Im Dezember 1918 zum Beispiel, als der Krieg gerade zu Ende war und die Spanische Grippe wütete, blieb der Gabentisch fast leer. Auf dem Bild von 1927 dagegen präsentieren sie stolz einen hochmodernen "Progress"-Staubsauger. 1940 wiederum bibbern sie im Wintermantel – es herrscht kriegsbedingte Kohlenknappheit. Bis heute lautet das tiefere Versprechen von Weihnachten: Alles wird gut.

Einen Baum hatten die Wagners immer – selbst im Krieg, selbst während der Spanischen Grippe. Auch jetzt fällt das Bedürfnis auf, möglichst viel aus der Vor-Pandemie-Welt in dieses Weihnachten hinüberzuretten: Die Heiligabend-Gottesdienste im Kölner Dom waren Stunden nach der Freischaltung auf der Website ausgebucht. Mancherorts haben die Kirchen die Präsenzgottesdienste aber auch schon ganz abgesagt.

Weihnachten falle diesmal nicht aus, werde aber ganz anders, sagte die ehemalige Ratsvorsitzende der Evangelischen Kirche in Deutschland, Margot Käßmann, bei Markus Lanz. "Es haben Menschen schon im Krieg Weihnachten gefeiert, in Hungersnöten. Ich will jetzt nicht relativieren, aber wir können doch mal sagen: Ihr lieben Leute, das werden wir doch wohl schaffen."

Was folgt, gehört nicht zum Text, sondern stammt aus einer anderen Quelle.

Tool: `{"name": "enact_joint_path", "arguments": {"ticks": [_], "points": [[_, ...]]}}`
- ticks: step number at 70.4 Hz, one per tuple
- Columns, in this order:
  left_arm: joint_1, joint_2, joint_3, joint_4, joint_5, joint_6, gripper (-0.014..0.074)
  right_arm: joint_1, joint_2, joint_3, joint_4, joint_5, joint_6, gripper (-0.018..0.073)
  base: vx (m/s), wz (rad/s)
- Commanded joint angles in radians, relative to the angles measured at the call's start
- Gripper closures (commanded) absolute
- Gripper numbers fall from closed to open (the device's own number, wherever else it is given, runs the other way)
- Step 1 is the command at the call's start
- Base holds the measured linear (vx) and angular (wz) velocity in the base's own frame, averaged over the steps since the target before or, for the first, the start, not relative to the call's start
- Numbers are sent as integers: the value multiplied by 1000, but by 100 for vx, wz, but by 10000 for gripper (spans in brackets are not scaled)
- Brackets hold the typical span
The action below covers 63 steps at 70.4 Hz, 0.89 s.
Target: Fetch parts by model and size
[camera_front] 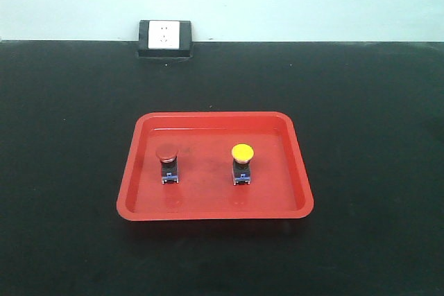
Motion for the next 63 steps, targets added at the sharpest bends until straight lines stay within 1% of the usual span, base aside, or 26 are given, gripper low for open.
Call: {"name": "enact_joint_path", "arguments": {"ticks": [1,11,28,63], "points": [[-2,15,-18,4,-107,-3,603,-2,21,-23,-22,-77,-23,561,0,0],[-2,15,-18,5,-117,-3,603,-2,21,-23,-72,-76,-28,561,0,0],[-2,15,-18,6,-81,-3,603,-2,21,-23,-70,-76,-27,561,0,0],[-2,15,-18,6,-82,-3,603,-2,21,-23,-69,-76,-27,561,0,0]]}}
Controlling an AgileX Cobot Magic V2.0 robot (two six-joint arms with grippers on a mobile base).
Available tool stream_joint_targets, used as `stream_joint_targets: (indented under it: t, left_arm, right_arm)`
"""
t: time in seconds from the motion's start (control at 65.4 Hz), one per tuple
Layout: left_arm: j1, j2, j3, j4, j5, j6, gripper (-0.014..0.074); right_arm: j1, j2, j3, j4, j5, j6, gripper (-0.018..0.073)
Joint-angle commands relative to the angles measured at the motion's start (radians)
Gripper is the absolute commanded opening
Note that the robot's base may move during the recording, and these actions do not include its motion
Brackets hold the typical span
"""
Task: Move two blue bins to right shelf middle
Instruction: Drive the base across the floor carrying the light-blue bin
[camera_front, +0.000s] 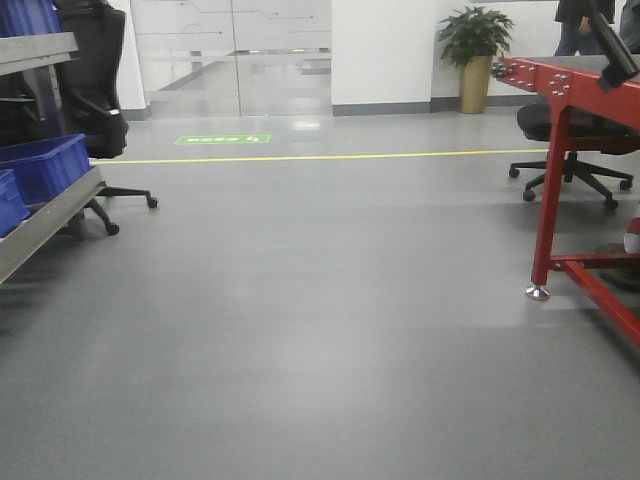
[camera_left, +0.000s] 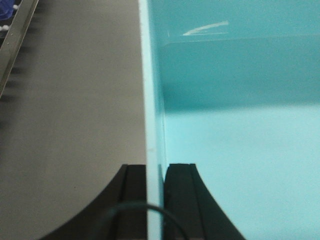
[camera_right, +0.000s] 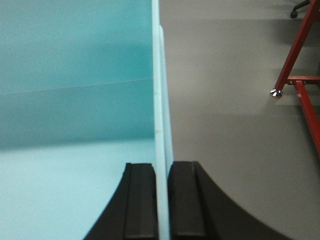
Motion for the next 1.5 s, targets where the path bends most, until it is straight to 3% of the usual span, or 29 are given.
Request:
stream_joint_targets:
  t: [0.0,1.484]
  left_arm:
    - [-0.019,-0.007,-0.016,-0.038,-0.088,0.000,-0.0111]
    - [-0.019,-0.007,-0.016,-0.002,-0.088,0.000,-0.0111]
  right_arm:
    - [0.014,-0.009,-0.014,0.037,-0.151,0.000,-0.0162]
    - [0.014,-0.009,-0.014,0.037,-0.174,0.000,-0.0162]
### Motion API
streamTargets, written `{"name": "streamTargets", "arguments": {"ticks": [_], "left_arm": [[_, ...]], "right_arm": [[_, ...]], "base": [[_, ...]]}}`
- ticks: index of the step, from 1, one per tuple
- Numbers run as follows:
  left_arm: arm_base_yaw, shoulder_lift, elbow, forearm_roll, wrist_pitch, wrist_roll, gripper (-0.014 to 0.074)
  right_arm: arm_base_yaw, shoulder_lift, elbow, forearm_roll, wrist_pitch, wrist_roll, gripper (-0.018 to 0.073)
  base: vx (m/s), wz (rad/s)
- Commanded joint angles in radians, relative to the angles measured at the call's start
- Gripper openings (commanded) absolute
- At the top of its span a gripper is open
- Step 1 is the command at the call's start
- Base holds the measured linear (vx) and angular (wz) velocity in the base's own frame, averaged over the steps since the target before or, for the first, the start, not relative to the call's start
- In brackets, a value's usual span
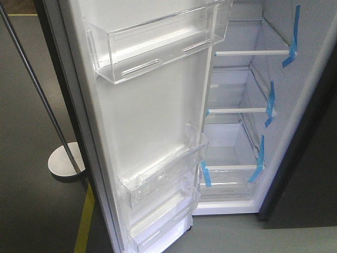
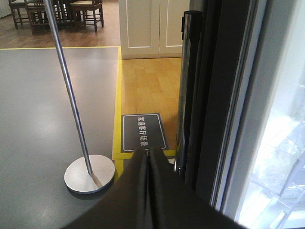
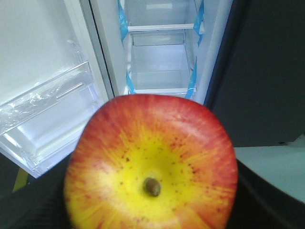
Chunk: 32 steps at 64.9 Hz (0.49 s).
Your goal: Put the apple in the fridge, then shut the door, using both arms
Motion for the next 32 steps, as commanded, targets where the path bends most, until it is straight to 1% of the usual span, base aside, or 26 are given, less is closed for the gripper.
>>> {"name": "streamTargets", "arguments": {"ticks": [1, 32], "left_arm": [[-0.003, -0.014, 0.02, -0.005, -0.071, -0.009, -0.0006], [-0.003, -0.014, 0.02, -0.005, -0.071, -0.009, -0.0006]], "right_arm": [[-0.002, 0.008, -0.025, -0.01, -0.072, -0.004, 0.0135], [-0.002, 0.008, -0.025, -0.01, -0.072, -0.004, 0.0135]], "base": [[0.05, -0.01], [0.05, -0.01]]}}
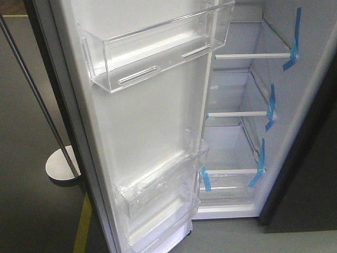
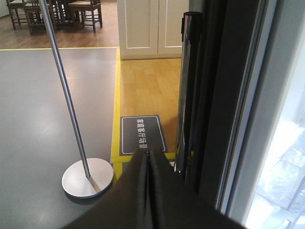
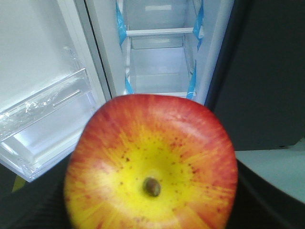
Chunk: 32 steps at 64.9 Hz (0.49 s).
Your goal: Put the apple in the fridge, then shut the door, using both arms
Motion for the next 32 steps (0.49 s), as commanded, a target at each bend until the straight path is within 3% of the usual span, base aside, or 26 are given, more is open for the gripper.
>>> {"name": "streamTargets", "arguments": {"ticks": [1, 32], "left_arm": [[-0.003, -0.014, 0.02, -0.005, -0.071, -0.009, -0.0006], [-0.003, -0.014, 0.02, -0.005, -0.071, -0.009, -0.0006]], "right_arm": [[-0.002, 0.008, -0.025, -0.01, -0.072, -0.004, 0.0135], [-0.002, 0.008, -0.025, -0.01, -0.072, -0.004, 0.0135]], "base": [[0.05, -0.01], [0.05, -0.01]]}}
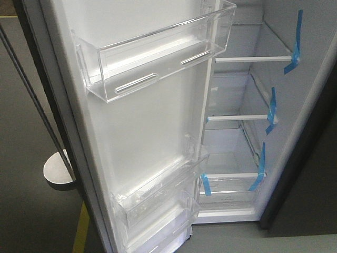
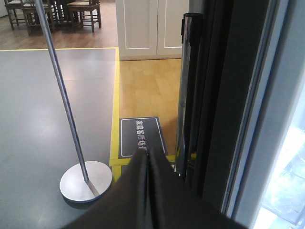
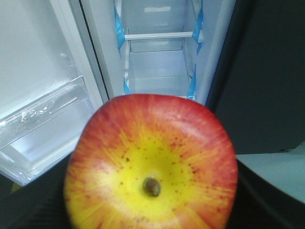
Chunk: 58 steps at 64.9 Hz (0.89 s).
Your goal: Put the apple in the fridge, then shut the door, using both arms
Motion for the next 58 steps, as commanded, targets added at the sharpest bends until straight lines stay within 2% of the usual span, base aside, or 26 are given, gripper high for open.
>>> {"name": "streamTargets", "arguments": {"ticks": [1, 58], "left_arm": [[-0.003, -0.014, 0.02, -0.005, -0.071, -0.009, -0.0006], [-0.003, -0.014, 0.02, -0.005, -0.071, -0.009, -0.0006]], "right_arm": [[-0.002, 0.008, -0.025, -0.01, -0.072, -0.004, 0.0135], [-0.002, 0.008, -0.025, -0.01, -0.072, -0.004, 0.0135]], "base": [[0.04, -0.01], [0.01, 0.0]]}}
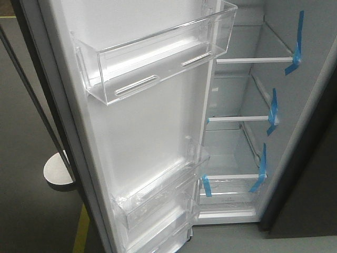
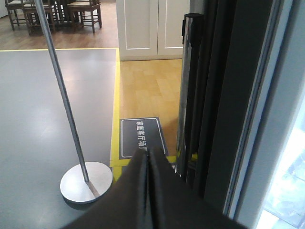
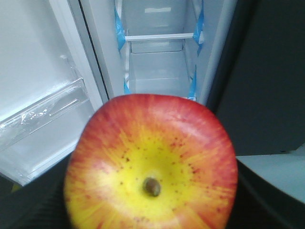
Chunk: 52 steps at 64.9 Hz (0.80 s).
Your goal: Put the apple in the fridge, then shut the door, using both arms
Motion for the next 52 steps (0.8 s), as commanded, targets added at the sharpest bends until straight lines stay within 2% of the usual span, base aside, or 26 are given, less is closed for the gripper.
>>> {"name": "streamTargets", "arguments": {"ticks": [1, 52], "left_arm": [[-0.003, -0.014, 0.02, -0.005, -0.071, -0.009, -0.0006], [-0.003, -0.014, 0.02, -0.005, -0.071, -0.009, -0.0006]], "right_arm": [[-0.002, 0.008, -0.025, -0.01, -0.071, -0.004, 0.0135], [-0.002, 0.008, -0.025, -0.01, -0.071, -0.004, 0.0135]], "base": [[0.0, 0.0], [0.0, 0.0]]}}
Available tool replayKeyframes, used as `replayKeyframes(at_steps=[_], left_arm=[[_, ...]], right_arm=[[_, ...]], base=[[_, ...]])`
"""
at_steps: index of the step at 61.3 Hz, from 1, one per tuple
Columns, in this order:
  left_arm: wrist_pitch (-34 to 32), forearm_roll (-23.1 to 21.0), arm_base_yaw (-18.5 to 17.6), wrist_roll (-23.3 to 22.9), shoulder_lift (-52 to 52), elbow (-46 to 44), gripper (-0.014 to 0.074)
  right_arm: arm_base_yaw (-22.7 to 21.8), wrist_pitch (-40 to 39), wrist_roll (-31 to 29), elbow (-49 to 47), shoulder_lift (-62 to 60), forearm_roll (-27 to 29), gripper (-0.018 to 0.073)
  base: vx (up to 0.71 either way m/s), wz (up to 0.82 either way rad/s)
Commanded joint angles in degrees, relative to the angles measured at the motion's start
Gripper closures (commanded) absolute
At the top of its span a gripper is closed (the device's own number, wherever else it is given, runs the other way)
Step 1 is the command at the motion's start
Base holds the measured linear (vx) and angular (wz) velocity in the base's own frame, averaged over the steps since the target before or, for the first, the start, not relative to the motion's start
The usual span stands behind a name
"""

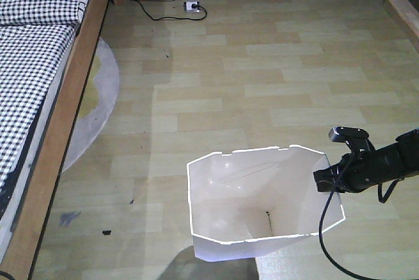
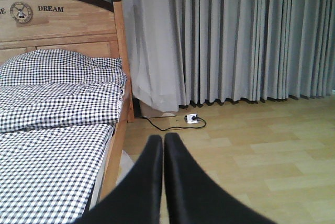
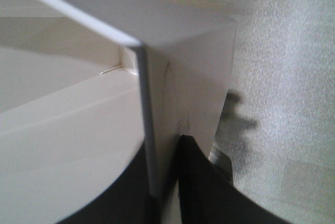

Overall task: Move trash bin to bedside with robot
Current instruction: 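Drive toward the bed and curtains carrying the bin with the right gripper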

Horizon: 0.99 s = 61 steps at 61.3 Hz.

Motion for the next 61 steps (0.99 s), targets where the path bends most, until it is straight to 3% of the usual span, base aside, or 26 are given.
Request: replayKeyframes(at_steps=[1,61], left_arm=[[-4.23,-0.54,-0.4,-0.79,-0.36,0.67,0.0603],[-4.23,-0.54,-0.4,-0.79,-0.36,0.67,0.0603]], right_arm=[[-0.23,10.31,0.39,-0.87,-3.89,3.69,0.0564],[-0.23,9.07,0.39,-0.87,-3.89,3.69,0.0564]], base=[[0.27,0.01],[0.27,0.02]])
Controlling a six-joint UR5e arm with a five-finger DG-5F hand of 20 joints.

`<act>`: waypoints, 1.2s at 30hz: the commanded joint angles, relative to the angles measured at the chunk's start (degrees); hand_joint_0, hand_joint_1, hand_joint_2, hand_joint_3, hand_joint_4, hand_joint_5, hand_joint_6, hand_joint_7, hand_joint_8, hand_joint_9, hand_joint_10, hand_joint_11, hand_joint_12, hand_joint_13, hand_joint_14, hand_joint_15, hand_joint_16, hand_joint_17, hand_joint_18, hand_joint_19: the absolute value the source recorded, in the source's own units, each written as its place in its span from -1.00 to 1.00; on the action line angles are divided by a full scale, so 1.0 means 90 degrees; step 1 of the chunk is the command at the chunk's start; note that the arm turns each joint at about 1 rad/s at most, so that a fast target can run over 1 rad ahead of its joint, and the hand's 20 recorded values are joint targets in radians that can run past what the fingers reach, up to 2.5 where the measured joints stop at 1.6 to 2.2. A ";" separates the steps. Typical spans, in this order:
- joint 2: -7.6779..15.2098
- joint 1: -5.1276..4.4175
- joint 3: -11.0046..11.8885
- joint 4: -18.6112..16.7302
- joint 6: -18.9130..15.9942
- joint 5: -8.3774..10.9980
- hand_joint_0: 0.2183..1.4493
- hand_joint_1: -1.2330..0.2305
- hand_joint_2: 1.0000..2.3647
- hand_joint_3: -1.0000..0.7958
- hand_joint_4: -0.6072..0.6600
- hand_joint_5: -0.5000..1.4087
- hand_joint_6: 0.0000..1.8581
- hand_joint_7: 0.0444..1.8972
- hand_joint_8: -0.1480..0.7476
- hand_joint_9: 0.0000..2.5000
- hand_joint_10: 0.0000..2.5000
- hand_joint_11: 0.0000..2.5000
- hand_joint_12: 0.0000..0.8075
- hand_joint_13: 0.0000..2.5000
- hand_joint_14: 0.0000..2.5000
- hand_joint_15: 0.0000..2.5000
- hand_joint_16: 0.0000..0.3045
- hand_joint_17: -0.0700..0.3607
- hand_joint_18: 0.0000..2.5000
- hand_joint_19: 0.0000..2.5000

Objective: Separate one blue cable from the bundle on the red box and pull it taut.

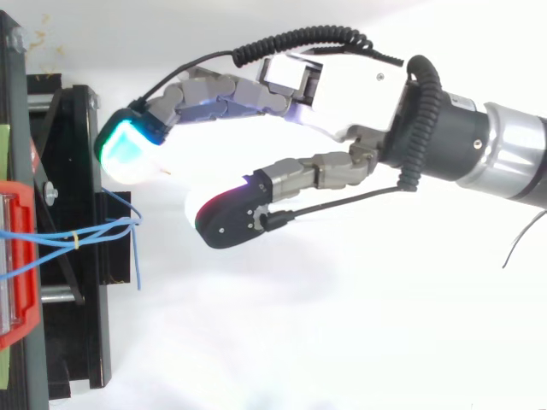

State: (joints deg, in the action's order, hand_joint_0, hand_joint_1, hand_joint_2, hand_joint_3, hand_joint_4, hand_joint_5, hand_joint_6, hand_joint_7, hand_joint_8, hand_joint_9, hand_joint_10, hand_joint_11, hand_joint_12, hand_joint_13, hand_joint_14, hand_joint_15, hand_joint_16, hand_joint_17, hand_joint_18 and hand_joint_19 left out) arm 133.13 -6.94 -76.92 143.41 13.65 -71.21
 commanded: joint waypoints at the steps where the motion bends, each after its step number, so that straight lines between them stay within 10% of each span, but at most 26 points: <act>1: 0.0344 0.0029 0.0353 0.0022 -0.0032 -0.0047 -0.57 -0.15 -1.00 -0.44 0.32 -0.66 -0.46 -0.25 -0.12 -0.66 -1.00 -0.94 -0.13 -0.93 -0.99 -0.83 -0.62 -0.07 -1.00 -0.93; 5: 0.0764 0.0088 0.0919 0.0169 -0.0325 -0.0271 -0.56 -0.16 -1.00 -0.44 0.33 -0.66 -0.46 -0.24 -0.12 -0.66 -1.00 -0.95 -0.14 -0.92 -0.99 -0.84 -0.62 -0.08 -1.00 -0.93; 24: 0.0745 -0.0059 0.1134 0.0364 -0.0921 -0.0633 -0.51 -0.21 -1.00 -0.44 0.28 -0.59 -0.46 -0.14 -0.16 -0.56 -1.00 -0.96 -0.16 -0.85 -0.99 -0.85 -0.66 -0.14 -1.00 -0.93; 29: 0.0745 -0.0039 0.1251 0.0618 -0.1038 -0.0769 -0.40 -0.25 -0.99 -0.31 0.10 -0.53 -0.46 0.39 -0.18 -0.55 -1.00 -0.96 -0.21 -0.85 -0.99 -0.86 -0.69 -0.19 -1.00 -0.93; 35: 0.0696 -0.0049 0.1290 0.0931 -0.1106 -0.0818 -0.41 -0.23 -0.98 -0.21 0.05 -0.56 -0.34 0.30 -0.17 -0.55 -1.00 -0.91 -0.21 -0.85 -0.99 -0.85 -0.69 -0.19 -0.99 -0.93; 36: 0.0686 -0.0059 0.1290 0.0970 -0.1106 -0.0818 -0.42 -0.24 -0.98 -0.21 0.09 -0.60 -0.18 0.01 -0.17 -0.55 -1.00 -0.88 -0.21 -0.84 -0.99 -0.85 -0.69 -0.19 -0.99 -0.92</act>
State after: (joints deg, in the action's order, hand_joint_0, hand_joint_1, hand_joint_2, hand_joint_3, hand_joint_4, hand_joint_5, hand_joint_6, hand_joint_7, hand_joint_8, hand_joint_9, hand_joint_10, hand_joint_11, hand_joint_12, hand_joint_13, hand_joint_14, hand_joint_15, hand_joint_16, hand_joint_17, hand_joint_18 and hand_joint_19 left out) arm 139.53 -7.36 -65.41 150.75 3.88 -78.47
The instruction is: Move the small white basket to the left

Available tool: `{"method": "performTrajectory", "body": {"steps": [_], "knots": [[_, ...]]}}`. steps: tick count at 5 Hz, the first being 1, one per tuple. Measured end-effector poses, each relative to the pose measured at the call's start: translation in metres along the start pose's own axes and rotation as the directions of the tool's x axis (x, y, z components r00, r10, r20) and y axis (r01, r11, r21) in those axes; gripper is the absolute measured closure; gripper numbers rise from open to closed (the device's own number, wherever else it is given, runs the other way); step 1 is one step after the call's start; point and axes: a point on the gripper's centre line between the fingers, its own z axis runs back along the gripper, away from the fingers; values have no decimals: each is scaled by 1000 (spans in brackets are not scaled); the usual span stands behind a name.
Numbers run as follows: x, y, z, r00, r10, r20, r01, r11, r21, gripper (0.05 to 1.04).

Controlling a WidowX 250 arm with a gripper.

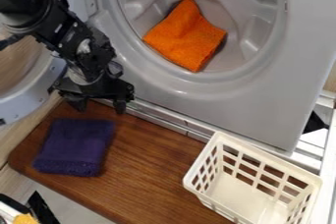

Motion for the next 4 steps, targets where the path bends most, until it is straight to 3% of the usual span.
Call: {"method": "performTrajectory", "body": {"steps": [1, 4], "knots": [[-7, 0, -4, 1000, 9, -25, -10, 1000, -1, 85], [-28, -53, 36, 999, -31, 19, 34, 984, -177, 85]]}}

Ähnlich sieht es die Psychotherapeutin Heuser-Collier: Sie plädiert dafür, sich auf die Chancen der Corona-Weihnacht zu konzentrieren. Nach der Dauerklage, dass Weihnachten nur noch Stress ist, kann man es jetzt endlich mal besinnlich haben. "Es ist überhaupt nicht schlimm, wenn man mal ein paar Tage auf der Couch abhängt. Das ist unter anderem der Sinn von Feiertagen." Und anschließend beginnen schon die Impfungen – da ist also Licht am Ende des Tunnels.

Genau diese Botschaft vermittle im übrigen auch die Weihnachtsgeschichte, sagt die Theologin Radtke. "Wir brauchen eine Zusage: Es wird wieder hell werden." Damit meine sie keinen Aufruf zu Lockerungen und Vernunftlosigkeit. Aber: "Ich möchte es groß auf die Straße schreiben: Fürchtet euch nicht! Das brauchen ganz viele Menschen dieses Jahr an Weihnachten."